In the pattern recognition category, the k-means clustering method is used to group the initial data (Hamerly and Elkan 2004). This method consists of an optimization where random values are tested to identify centers or means of the cluster k, each cluster is formed by finding all the values close to the center of the cluster, until the distance of the closest data to each center is similar for each group (Hamerly and Elkan 2004). The classification of typical days (TD) of the solar irradiance (α) identifying its frequency and probability through a k-means-Markov chain coupled algorithm to construct a typical year is developed in Li et al. (2017), wind speed can be modeled using a k-means clustering approach if there are gaps in the data sets as demonstrated in Yesilbudak (2016) and electricity demand is modeled using k-means in Azad et al. (2014) to understand its usage behavior.

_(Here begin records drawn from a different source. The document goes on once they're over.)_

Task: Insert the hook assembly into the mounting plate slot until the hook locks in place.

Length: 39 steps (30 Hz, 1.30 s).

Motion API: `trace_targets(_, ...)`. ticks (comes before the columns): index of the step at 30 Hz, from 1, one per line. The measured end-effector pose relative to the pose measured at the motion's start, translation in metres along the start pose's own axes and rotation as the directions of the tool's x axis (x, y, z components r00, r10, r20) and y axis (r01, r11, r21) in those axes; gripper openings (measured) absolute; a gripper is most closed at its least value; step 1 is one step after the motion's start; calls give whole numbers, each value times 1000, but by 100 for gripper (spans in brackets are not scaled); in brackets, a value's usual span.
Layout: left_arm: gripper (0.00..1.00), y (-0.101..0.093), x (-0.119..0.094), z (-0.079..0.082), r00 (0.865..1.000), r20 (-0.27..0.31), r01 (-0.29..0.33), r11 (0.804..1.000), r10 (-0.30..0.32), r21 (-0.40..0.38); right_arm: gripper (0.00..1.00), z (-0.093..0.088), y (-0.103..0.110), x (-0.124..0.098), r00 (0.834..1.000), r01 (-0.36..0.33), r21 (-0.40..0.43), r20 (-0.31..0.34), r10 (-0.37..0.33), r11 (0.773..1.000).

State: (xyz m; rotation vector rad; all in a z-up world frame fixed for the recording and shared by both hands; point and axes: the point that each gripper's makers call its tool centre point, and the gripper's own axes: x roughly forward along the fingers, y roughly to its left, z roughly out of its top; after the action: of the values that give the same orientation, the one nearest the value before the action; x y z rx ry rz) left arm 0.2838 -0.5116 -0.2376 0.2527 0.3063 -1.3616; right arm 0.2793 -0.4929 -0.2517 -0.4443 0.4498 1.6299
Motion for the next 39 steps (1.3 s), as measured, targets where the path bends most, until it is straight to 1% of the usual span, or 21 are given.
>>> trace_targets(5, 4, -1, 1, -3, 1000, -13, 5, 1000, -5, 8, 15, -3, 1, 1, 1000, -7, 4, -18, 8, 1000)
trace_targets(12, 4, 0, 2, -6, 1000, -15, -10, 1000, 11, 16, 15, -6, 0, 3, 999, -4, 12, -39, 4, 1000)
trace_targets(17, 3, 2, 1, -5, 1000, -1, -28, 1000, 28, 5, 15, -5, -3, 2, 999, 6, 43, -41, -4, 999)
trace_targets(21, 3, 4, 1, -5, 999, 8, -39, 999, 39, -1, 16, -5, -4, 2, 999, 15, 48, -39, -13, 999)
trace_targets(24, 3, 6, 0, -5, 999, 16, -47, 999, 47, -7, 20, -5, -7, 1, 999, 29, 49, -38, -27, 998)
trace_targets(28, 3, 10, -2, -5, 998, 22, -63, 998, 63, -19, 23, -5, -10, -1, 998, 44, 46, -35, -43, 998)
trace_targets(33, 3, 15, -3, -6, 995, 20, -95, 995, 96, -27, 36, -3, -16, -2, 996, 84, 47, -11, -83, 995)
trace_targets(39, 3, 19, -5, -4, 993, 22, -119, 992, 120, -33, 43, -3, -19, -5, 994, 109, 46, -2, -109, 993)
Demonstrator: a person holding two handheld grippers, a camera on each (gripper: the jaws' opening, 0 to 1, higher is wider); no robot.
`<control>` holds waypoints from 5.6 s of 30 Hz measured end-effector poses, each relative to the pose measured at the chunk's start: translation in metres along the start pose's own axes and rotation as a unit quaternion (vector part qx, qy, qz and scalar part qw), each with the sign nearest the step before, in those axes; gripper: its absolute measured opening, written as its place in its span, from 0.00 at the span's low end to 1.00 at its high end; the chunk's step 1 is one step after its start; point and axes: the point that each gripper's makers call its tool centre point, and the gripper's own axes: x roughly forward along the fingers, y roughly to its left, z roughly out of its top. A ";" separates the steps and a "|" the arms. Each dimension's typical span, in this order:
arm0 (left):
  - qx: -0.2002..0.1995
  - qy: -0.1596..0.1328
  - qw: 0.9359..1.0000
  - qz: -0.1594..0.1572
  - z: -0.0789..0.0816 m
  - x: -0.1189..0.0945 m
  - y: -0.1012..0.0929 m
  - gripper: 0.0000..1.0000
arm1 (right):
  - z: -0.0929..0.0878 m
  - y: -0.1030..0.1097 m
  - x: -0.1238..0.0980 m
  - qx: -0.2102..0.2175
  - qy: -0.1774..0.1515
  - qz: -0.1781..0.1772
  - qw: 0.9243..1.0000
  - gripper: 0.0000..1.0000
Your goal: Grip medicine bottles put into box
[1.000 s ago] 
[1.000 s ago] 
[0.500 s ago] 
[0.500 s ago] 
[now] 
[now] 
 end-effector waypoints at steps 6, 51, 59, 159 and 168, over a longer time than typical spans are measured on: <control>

This article presents a comparison of three data reduction approaches. In the first approach, a random sample of actual days is evaluated with results indicating clear variability and dependence of the input data, then typical days are modeled using a PCA reduction (TD_PCA) and a stochastic simulation based on a pattern recognition by k-means (TD_km). The optimization results are quantitatively compared using performance analysis (iterations required to achieve OD) and computation time (ToC) with data reduction using all three methods versus a no reduction approach as a benchmark.

Main contributions of the analysis performed are:

• Developing a strategy based on statistical learning algorithms (PCA and k-means) for finding a balance between data reduction and keeping performance of OD.

• Providing a strategy for implementing PCA and k-means, with a minimal loss of information over the original data, and obtaining suitable profiles of energy consumption and ambient conditions for the OD of RES.

• A contrast and comparison is presented between the use of the total data and the patterns obtained through statistical learning strategies by analyzing deviations and gaps associated with data reduction.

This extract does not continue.